Baseball Season Already Mathematically Predicted
It’s the beginning of the baseball season, and no matter who you’re supporting (Go Blue Jays!) it’s time to make your yearly predictions. And though each of us have a different method to work out who is going to win what and who’ll take bottom place, I doubt yours will be as involved as Bruce Bukiet’s.
Of the New Jersey Institute of Technology, Bruce Bukiet has for the past seven seasons used a mathematical model to calculate who will win, who will do well, and who will fail miserably.
The computer model predicts the probability of how a team will do against any given team, based on who is hitting, who has the home field advantage, who’s on the bench, and who is the starting pitcher and relievers.
Created by an avid New York Mets fan, the model has a pretty decent accuracy rate.

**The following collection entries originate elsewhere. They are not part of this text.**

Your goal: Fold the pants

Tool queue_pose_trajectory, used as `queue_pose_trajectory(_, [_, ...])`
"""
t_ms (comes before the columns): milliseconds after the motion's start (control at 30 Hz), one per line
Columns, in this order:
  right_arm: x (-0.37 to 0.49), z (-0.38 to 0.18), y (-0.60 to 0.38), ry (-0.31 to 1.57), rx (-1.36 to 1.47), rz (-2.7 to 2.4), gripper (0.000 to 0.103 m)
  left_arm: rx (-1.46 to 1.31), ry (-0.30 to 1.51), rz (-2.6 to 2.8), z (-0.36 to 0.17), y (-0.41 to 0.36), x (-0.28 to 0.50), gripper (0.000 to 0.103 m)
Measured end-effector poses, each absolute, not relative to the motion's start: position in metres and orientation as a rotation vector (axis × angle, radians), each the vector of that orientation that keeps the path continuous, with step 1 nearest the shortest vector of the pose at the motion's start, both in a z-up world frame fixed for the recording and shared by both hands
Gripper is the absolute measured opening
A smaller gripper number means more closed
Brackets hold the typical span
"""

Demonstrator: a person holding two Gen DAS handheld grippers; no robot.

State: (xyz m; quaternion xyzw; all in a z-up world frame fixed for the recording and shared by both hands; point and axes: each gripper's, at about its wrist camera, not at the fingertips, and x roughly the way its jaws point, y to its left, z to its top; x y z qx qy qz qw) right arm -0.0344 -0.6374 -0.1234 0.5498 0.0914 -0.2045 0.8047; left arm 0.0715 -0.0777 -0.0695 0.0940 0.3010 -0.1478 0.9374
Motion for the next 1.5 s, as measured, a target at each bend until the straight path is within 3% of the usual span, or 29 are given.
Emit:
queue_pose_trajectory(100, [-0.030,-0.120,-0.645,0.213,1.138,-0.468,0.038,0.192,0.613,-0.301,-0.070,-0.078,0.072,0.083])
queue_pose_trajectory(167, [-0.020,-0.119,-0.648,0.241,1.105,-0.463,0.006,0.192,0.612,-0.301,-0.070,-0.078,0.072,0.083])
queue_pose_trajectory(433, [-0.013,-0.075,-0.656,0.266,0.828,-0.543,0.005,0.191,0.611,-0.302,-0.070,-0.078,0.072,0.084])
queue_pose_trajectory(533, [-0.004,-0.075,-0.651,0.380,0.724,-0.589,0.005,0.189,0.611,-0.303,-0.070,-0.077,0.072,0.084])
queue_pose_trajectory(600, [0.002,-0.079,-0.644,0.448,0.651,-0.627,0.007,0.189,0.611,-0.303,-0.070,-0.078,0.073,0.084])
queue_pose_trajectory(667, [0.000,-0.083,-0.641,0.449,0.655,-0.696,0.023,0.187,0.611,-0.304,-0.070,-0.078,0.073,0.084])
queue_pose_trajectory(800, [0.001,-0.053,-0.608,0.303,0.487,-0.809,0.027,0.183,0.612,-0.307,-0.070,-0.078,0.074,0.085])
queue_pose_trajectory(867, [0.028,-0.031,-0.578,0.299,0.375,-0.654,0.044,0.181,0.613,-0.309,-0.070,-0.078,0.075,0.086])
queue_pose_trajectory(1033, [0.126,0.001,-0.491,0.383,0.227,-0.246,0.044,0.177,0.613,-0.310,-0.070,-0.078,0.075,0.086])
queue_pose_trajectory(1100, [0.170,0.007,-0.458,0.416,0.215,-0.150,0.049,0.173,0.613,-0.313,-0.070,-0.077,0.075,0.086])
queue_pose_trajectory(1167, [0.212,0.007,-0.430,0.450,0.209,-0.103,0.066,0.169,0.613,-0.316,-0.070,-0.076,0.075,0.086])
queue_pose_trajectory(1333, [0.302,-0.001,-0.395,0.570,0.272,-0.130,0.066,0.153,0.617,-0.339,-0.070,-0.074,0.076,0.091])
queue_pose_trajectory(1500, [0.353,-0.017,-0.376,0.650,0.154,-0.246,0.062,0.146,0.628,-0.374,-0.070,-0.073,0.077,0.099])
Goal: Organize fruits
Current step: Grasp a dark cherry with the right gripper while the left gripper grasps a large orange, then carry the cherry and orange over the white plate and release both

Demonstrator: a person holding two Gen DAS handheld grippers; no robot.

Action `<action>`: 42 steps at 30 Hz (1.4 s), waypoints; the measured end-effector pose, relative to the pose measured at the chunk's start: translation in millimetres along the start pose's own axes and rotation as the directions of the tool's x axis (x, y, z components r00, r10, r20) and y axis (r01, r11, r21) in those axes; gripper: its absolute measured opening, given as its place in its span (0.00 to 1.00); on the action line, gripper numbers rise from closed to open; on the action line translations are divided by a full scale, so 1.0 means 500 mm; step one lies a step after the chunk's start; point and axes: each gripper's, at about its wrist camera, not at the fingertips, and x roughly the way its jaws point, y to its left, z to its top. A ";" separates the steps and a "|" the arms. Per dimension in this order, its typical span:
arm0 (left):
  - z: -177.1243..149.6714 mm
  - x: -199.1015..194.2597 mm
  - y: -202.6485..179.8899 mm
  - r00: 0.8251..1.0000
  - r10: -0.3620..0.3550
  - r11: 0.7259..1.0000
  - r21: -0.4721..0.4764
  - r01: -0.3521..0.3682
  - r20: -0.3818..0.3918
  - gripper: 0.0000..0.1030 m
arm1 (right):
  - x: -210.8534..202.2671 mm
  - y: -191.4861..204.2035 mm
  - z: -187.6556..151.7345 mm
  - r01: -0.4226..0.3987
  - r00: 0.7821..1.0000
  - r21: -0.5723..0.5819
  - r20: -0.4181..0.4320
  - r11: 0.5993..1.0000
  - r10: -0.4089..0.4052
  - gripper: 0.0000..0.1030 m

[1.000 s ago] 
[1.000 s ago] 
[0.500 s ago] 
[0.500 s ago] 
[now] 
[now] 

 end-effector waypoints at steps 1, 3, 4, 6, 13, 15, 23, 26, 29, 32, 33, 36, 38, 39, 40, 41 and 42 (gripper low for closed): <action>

According to its creator the model has more often than not picked correctly rather than incorrectly. Last year’s predictions saw him pick the Yankees, Indians, Angels, Mets and Padres as clear Division winners; he was right about the Indians and Angels.
“These results give a guide of how teams ought to perform during the season,” he said. “But there are so many unknowns, especially concerning trades, injuries and how rookies will peform that cannot be taken into account.”
Nevertheless, the predictions for this season see the American League pretty much down to a contest between the Yankees, Sox, Tigers and Angels (what about my Blue Jays???). However the National League is not so clear cut.
“The National League should see much tighter races, with the New York Mets and Atlanta Braves winning the East and the wild card respectively, while in the Central and West Divisions, only the Pittsburgh Pirates and the San Francisco Giants have no real shot of making it to the postseason,” Bukiet said.
The complete list of predictions is below, but no matter what the predictions say, the game isn’t over until the fat lady has sung!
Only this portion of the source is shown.